● AIM OF THE TASK
Search the listing for the word "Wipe" and say how many lines have it, nothing besides.

● SUPPLIED MATERIAL
▼
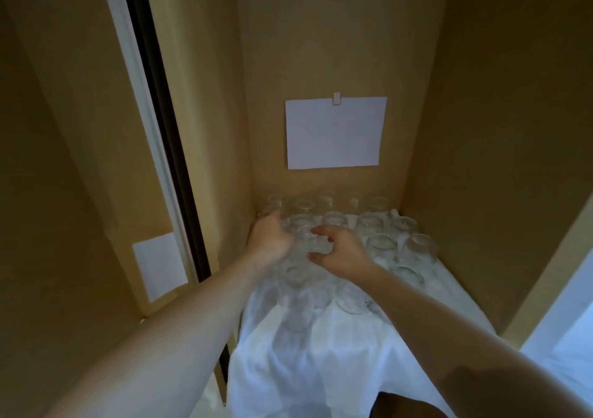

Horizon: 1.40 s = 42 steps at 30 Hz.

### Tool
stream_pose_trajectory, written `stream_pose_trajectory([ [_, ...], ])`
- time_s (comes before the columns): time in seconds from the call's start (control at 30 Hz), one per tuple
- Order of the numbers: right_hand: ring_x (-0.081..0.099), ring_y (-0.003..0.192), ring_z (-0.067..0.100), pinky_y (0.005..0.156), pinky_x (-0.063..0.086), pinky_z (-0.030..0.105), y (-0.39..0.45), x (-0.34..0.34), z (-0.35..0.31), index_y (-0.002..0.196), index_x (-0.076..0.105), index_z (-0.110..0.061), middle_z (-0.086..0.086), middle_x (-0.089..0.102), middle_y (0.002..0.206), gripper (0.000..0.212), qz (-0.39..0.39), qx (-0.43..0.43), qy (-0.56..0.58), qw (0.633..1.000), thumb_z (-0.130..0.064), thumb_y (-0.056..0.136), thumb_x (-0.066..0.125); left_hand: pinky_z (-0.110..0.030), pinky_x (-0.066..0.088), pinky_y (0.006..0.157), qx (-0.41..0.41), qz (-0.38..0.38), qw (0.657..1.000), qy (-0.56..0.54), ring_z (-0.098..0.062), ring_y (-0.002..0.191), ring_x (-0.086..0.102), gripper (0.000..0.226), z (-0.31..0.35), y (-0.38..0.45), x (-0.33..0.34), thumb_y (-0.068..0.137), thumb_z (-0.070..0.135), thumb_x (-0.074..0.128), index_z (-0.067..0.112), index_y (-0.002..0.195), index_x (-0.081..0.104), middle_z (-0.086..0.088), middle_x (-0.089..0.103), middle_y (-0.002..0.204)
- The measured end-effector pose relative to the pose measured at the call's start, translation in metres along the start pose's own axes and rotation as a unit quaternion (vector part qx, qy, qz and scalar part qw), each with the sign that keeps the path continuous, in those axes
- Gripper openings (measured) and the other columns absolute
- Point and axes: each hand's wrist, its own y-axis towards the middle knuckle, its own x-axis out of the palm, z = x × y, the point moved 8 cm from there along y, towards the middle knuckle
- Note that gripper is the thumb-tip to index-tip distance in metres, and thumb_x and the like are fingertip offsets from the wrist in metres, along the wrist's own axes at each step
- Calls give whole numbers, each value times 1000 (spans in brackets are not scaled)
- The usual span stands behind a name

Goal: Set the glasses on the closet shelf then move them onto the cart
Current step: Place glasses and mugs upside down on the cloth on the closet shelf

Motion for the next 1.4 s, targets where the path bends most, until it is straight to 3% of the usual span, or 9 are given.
stream_pose_trajectory([
  [0.23,57,127,20,99,44,25,33,-22,10,141,57,-23,-1,62,136,63,21,30,-44,998,-37,83,78,-34,49,103,-19,-16,1000,-3,-32,121,60,59,1,30,15,77,25,64,23,135,59,-8,66,129],
  [0.4,56,127,22,100,47,27,75,-25,25,143,54,-26,2,60,139,63,-2,29,-71,997,-31,84,77,-38,57,90,-46,-7,999,6,-28,108,66,53,-11,72,28,70,34,68,26,122,63,-2,69,118],
  [0.6,51,133,20,96,34,13,137,-15,39,146,51,-16,4,54,147,66,-41,0,-86,995,-25,85,76,-36,55,92,-66,6,995,78,-29,116,62,39,-20,120,39,88,21,63,17,127,63,-5,65,128],
  [0.7,56,126,19,87,32,9,165,-9,42,138,59,-14,3,61,138,56,-53,-16,-86,995,-21,85,75,-40,57,88,-79,7,995,65,-29,109,64,37,-30,142,45,80,27,58,17,115,64,-6,69,115],
  [0.83,64,116,24,81,41,15,206,7,48,131,65,-16,5,68,125,52,-73,-37,-112,990,-23,80,74,-37,54,93,-104,16,991,77,-30,114,61,43,-44,174,49,84,22,69,15,125,62,-9,66,123],
  [0.93,63,115,29,94,52,27,231,21,48,136,62,-14,10,67,125,63,-96,-53,-135,985,-28,77,76,-37,54,94,-116,3,990,84,-31,118,59,55,-53,192,55,82,23,72,15,134,57,-12,61,131],
  [1.03,60,114,32,96,51,39,258,36,47,133,61,-16,11,66,120,61,-121,-82,-203,968,-37,76,73,-38,56,90,-129,-6,988,89,-30,114,60,60,-62,210,62,80,26,72,18,136,55,-11,60,128],
  [1.2,49,118,30,80,45,33,290,67,48,136,51,-17,10,57,121,54,-211,-109,-296,925,-33,87,66,-41,52,98,-155,-27,983,95,-32,124,53,75,-76,235,77,80,28,76,21,148,44,-12,53,136],
  [1.4,61,87,20,65,56,30,310,97,61,112,59,-18,2,56,95,40,-307,-117,-339,881,-22,76,74,-43,50,101,-164,-66,979,100,-32,126,51,86,-94,254,92,79,30,81,17,151,38,-12,46,143],
])
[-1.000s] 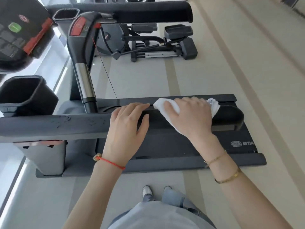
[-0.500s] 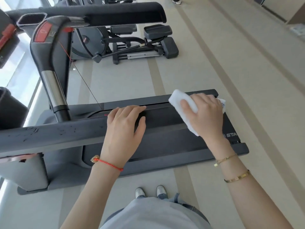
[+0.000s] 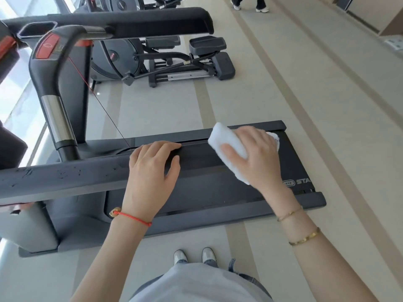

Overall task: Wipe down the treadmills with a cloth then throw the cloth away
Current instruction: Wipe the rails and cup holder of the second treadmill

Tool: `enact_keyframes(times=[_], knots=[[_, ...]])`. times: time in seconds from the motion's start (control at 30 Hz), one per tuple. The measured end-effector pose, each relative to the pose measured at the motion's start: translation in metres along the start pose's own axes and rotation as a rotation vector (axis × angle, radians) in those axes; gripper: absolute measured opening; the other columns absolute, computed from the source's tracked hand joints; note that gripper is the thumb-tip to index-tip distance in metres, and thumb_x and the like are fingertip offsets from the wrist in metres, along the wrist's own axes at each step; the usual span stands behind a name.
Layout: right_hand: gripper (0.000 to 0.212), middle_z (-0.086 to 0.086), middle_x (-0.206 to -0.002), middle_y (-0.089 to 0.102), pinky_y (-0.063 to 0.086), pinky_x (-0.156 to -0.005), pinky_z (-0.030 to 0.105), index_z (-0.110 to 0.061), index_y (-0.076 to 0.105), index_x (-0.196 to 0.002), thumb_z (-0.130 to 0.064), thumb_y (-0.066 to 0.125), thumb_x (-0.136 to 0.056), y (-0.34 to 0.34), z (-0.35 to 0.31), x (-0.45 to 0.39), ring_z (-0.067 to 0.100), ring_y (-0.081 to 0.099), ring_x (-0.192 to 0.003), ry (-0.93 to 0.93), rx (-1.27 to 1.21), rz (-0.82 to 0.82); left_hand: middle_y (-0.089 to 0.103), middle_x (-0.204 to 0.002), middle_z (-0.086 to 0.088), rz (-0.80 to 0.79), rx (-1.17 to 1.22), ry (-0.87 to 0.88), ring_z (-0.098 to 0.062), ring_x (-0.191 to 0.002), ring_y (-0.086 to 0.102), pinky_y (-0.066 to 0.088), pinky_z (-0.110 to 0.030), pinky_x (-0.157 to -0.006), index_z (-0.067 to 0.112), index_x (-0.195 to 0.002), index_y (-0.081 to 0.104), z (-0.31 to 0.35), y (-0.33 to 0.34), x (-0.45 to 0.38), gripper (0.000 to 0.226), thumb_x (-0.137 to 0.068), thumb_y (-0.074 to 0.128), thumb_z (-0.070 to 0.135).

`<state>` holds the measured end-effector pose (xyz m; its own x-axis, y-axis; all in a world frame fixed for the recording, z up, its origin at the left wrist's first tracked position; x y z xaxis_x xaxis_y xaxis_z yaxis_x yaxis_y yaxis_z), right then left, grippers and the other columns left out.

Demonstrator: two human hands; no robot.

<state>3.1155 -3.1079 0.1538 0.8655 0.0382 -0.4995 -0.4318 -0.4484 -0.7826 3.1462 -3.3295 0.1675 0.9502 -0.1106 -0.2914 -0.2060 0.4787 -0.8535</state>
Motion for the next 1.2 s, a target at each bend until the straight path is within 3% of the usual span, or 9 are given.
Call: enact_keyframes(times=[0.07, 0.13, 0.2, 0.33, 0.4, 0.53, 0.67, 0.9, 1.2], knots=[[0.045, -0.007, -0.076, 0.063, 0.052, -0.071, 0.040, -0.023, 0.062, -0.077, -0.063, 0.043, -0.086, 0.009, 0.027, -0.015, 0.012, 0.059, -0.073, 0.247, -0.177, -0.185, 0.066, -0.114, 0.004, 0.007, -0.001, -0.008, -0.023, -0.105, 0.058, 0.036, -0.045, -0.106, 0.018, -0.117, 0.065, 0.000, 0.000, 0.001, 0.023, -0.096, 0.056, 0.018], [0.049, -0.004, -0.075, 0.063, 0.053, -0.072, 0.043, -0.020, 0.062, -0.080, -0.065, 0.042, -0.084, 0.016, 0.039, -0.013, 0.012, 0.059, -0.072, 0.369, -0.288, -0.241, 0.066, -0.113, 0.004, 0.015, -0.004, -0.010, -0.023, -0.105, 0.058, 0.036, -0.045, -0.106, 0.018, -0.117, 0.065, 0.001, 0.000, 0.003, 0.024, -0.096, 0.056, 0.017], [0.048, -0.007, -0.087, 0.064, 0.051, -0.079, 0.042, -0.020, 0.063, -0.086, -0.062, 0.041, -0.086, 0.008, 0.030, -0.004, 0.017, 0.058, -0.083, 0.284, -0.203, -0.139, 0.066, -0.113, 0.004, 0.022, -0.005, -0.016, -0.023, -0.104, 0.058, 0.036, -0.045, -0.106, 0.018, -0.117, 0.065, 0.002, -0.001, 0.003, 0.023, -0.095, 0.056, 0.017], [0.043, 0.002, -0.131, 0.052, 0.032, -0.105, 0.037, -0.017, 0.061, -0.121, -0.050, 0.049, -0.095, 0.003, -0.003, 0.024, 0.025, 0.046, -0.121, -0.014, -0.049, 0.000, 0.067, -0.110, 0.002, 0.025, -0.013, -0.020, -0.023, -0.101, 0.058, 0.037, -0.049, -0.106, 0.016, -0.115, 0.066, 0.003, -0.001, 0.001, 0.022, -0.095, 0.057, 0.015], [0.044, 0.001, -0.126, 0.056, 0.033, -0.102, 0.037, -0.017, 0.062, -0.118, -0.052, 0.048, -0.094, 0.003, -0.006, 0.016, 0.026, 0.050, -0.116, -0.073, -0.025, -0.032, 0.067, -0.110, 0.002, 0.028, -0.017, -0.025, -0.024, -0.100, 0.058, 0.036, -0.050, -0.107, 0.015, -0.115, 0.066, 0.003, -0.001, 0.001, 0.022, -0.095, 0.057, 0.015], [0.050, -0.007, -0.087, 0.065, 0.040, -0.078, 0.034, -0.023, 0.067, -0.095, -0.063, 0.038, -0.089, 0.012, -0.013, -0.017, 0.022, 0.057, -0.080, -0.081, 0.087, -0.170, 0.067, -0.113, 0.003, 0.013, -0.018, -0.027, -0.022, -0.105, 0.059, 0.030, -0.048, -0.113, 0.016, -0.116, 0.066, 0.002, 0.000, 0.001, 0.023, -0.095, 0.056, 0.015], [0.057, -0.004, -0.073, 0.061, 0.040, -0.066, 0.036, -0.020, 0.062, -0.085, -0.064, 0.024, -0.089, 0.026, -0.034, -0.026, 0.024, 0.055, -0.068, -0.172, 0.197, -0.274, 0.066, -0.117, 0.006, 0.022, -0.008, -0.020, -0.016, -0.114, 0.059, 0.023, -0.048, -0.119, 0.017, -0.119, 0.064, -0.002, -0.006, 0.003, 0.025, -0.096, 0.054, 0.016], [0.060, 0.001, -0.077, 0.060, 0.043, -0.064, 0.039, -0.015, 0.059, -0.092, -0.060, 0.020, -0.096, 0.053, -0.105, -0.021, 0.027, 0.053, -0.065, -0.329, 0.210, -0.287, 0.064, -0.123, 0.002, 0.128, -0.032, -0.086, -0.022, -0.119, 0.057, 0.026, -0.049, -0.117, 0.015, -0.121, 0.064, -0.047, -0.046, 0.017, 0.027, -0.095, 0.056, 0.015], [0.057, 0.002, -0.079, 0.058, 0.044, -0.060, 0.038, -0.014, 0.061, -0.099, -0.056, 0.022, -0.101, 0.102, -0.213, -0.013, 0.024, 0.050, -0.063, -0.461, 0.215, -0.214, 0.067, -0.116, -0.005, 0.227, -0.096, -0.193, -0.028, -0.111, 0.059, 0.035, -0.056, -0.108, 0.012, -0.120, 0.065, -0.161, -0.127, 0.050, 0.027, -0.094, 0.057, 0.012]])
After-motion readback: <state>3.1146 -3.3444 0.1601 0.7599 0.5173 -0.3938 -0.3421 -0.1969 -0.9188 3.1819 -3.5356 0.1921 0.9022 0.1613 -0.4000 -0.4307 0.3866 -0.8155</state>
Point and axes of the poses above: each hand's wrist, its own x-axis away from the middle knuckle, its own y-axis out of the palm, z = x × y, the point moved 9 cm from there along -x, towards the middle knuckle
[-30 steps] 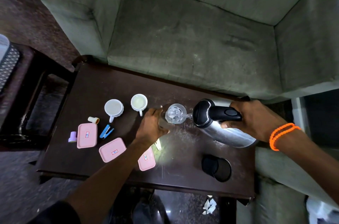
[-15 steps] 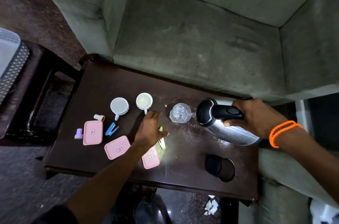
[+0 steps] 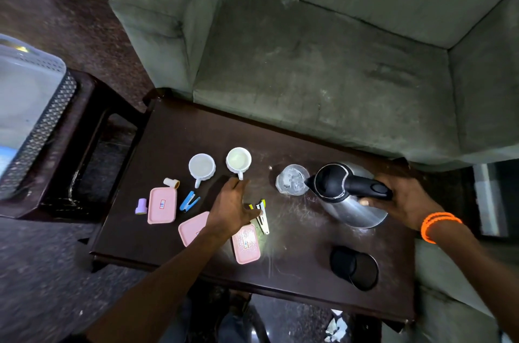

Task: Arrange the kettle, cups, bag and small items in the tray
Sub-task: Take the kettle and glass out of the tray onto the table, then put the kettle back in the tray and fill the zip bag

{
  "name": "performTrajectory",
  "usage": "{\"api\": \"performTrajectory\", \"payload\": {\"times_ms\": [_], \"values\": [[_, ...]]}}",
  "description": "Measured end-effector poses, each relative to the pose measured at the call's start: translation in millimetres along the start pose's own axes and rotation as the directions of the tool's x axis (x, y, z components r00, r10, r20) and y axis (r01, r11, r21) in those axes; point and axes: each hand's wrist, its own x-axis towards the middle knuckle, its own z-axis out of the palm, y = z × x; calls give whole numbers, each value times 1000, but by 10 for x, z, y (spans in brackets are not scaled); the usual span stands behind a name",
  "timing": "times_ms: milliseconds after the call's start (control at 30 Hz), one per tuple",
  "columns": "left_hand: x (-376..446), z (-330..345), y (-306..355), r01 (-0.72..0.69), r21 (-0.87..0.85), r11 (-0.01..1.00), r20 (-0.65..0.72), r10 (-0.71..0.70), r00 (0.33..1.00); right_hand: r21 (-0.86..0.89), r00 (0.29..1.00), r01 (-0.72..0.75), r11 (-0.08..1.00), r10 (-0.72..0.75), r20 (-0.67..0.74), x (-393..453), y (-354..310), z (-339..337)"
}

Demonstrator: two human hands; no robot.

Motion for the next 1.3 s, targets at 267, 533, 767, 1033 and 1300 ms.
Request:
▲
● ANSWER SECTION
2